"There's clearly an acceleration in this Russian accession (bid) to the WTO recently. I now believe that Russian accession to the WTO is in sight. I even would say it can be done by the end of this year when we have a WTO ministerial," Lamy said.
"My feeling... now is that it can and will probably work."
Russia's 18-year quest to join the WTO is a history of missed deadlines and optimistic predictions of an imminent deal, but Lamy said he had never made such a prediction before.
If Russia's accession is agreed by the WTO ministers in December, Russia will not immediately become a member, since the deal would still need to be ratified by Russia's parliament, which holds elections the same month.
Russia is easily the biggest country still outside the 153-member trading club, and its long-running bid to join has hit numerous obstacles, including a spat with Georgia, which -- as an existing WTO member -- can effectively veto Russia's entry.
Georgia's representative to the WTO told a meeting on Russia's accession on Wednesday that there had been no major breakthrough, according to a trade official who was present.
Lamy said the dispute was the subject of a mediation effort being led by Swiss officials, and talks were being held on Thursday and Friday in Geneva.
"As always in this sort of negotiation, a few nuts remain to be cracked until the very last minute," he said. "But my sense, for what it's worth, and I'm only a facilitator in this sort of negotiation, is that there is now political resolve and enough technical maturity for it to happen.
"I think for the first time since 17 years, these two ingredients for a proper chemical reaction are now there."
In a further sign that Russia's bid might at last be hotting up, European Commission President Jose Manuel Barroso telephoned Russian Prime Minister Vladimir Putin on Thursday to reiterate Europe's support for Russia's bid.

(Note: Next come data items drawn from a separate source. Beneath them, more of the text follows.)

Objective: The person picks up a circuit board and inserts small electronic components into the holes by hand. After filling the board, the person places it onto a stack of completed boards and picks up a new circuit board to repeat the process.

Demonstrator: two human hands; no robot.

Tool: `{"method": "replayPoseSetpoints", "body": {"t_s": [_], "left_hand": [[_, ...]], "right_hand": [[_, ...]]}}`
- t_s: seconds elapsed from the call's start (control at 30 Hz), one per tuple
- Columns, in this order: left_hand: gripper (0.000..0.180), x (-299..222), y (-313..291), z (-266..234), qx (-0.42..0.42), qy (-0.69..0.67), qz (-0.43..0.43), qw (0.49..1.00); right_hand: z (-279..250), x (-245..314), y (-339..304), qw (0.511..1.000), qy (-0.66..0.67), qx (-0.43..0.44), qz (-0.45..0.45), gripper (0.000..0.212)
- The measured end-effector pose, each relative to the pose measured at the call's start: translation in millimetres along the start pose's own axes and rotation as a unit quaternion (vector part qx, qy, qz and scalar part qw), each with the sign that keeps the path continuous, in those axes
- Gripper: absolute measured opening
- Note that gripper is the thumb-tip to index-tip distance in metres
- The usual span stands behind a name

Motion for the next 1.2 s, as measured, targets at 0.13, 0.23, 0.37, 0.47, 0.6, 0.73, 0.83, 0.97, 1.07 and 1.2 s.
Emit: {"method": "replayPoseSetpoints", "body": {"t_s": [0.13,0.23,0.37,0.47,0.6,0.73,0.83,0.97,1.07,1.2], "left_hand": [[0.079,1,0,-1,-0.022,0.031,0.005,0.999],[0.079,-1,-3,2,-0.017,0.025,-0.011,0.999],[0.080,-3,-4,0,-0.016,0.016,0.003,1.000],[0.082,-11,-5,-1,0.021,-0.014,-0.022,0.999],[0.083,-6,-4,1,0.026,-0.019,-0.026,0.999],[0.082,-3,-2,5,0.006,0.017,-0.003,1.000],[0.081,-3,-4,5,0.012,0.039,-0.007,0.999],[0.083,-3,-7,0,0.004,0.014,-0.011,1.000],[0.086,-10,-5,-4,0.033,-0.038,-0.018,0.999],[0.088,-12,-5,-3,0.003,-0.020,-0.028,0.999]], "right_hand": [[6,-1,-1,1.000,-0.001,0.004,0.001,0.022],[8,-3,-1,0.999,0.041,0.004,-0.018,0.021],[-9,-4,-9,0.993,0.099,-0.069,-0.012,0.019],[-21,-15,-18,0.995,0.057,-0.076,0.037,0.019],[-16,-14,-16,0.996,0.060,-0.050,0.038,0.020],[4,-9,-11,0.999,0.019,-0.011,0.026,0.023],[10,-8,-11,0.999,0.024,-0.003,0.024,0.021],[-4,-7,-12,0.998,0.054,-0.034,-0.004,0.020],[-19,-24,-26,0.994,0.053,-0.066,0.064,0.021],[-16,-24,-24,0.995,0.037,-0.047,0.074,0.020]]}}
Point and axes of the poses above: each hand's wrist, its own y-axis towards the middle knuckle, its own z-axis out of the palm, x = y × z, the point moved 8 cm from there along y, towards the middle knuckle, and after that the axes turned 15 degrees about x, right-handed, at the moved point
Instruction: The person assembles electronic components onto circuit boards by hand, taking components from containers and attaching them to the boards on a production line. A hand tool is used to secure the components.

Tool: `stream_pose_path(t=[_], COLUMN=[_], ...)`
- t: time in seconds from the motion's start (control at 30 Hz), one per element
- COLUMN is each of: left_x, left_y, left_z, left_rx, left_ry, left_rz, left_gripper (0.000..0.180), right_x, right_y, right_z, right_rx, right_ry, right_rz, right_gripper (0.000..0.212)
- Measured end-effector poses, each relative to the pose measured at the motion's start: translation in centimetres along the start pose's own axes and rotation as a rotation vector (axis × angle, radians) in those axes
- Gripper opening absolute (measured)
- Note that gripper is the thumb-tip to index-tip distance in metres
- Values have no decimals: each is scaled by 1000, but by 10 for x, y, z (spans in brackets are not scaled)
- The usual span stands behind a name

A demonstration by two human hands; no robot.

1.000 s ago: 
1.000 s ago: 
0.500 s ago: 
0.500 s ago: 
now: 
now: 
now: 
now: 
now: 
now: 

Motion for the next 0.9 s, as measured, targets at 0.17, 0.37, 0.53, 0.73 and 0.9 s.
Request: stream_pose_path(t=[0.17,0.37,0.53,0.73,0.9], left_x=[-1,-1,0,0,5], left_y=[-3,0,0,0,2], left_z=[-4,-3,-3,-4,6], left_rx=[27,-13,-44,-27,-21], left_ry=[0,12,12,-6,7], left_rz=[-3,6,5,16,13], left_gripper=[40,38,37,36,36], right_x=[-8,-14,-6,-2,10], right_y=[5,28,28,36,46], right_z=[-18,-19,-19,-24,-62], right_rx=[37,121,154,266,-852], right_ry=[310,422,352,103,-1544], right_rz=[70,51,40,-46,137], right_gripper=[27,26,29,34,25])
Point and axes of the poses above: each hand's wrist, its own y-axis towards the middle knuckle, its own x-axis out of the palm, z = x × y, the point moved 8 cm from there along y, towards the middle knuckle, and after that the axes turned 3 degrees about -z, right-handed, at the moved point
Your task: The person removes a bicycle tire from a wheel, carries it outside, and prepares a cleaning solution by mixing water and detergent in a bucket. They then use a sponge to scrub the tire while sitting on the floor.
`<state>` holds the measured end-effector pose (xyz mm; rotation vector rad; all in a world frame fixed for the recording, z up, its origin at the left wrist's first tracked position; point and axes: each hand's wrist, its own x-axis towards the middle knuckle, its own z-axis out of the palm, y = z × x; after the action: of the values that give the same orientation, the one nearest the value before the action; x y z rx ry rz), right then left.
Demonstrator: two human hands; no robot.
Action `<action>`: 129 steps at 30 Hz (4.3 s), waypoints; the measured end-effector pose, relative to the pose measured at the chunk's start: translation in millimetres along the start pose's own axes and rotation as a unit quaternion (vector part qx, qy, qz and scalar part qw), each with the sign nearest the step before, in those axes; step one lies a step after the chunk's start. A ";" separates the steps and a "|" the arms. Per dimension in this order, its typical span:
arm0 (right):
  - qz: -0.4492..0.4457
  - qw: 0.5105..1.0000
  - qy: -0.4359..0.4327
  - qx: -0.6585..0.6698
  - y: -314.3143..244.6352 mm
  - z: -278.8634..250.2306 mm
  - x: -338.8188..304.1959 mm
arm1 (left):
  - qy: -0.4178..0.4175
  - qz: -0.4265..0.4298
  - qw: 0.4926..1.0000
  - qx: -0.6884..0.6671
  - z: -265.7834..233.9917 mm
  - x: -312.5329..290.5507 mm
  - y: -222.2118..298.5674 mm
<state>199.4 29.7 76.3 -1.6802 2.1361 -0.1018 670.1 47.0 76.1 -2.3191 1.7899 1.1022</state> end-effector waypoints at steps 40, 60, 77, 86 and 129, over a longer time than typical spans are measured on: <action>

Insurance against protectionism
Russia is not lacking trade but its trade is heavily skewed towards exports of oil, gas and metals, and years of rhetoric from the Kremlin about diversifying the economy into other sectors has had little impact.
In the past year, Russia has further developed its oil exports by opening a new pipeline to China, but in other areas it has infuriated the same trade partners that now hold the keys to the WTO.
Among its unpopular moves, Russia banned wheat exports, banned EU vegetable imports, suspended some meat imports from Brazil and told foreign car makers they must source locally and commit to major Russia-based production if they want to take advantage of lower import tariffs for car parts.
The car issue still needed to be overcome, Lamy said.
"Like everything in the WTO it's a question of negotiation. Obviously this will have to be put in line with WTO obligations. The question is: is there a transition period? Are there benchmarks? And this is precisely what is being negotiated."
But he said the question of agricultural subsidies was "already under control".
Trade experts say Russia's WTO entry could cause some short term pain as well as longer term gain, since the government would have to stop some trade-supporting subsidies and Russian producers would have to cope with more foreign competition. However, in the longer term, it should help Russia develop its exports.
"What Russia gets when joining the World Trade Organization is an insurance policy against protectionism," he said. "What Russia also gets in joining the WTO is a sort of quality label that its economy is run according to a sort of normal open market economy benchmark. And this is something that investors, business care a lot about."
He said the case of Vietnam also showed that WTO accession could trigger a surge in foreign direct investment.
"So it also provides an insurance policy for people who want to do business with Russia that Russia will behave according to our international standard," Lamy said.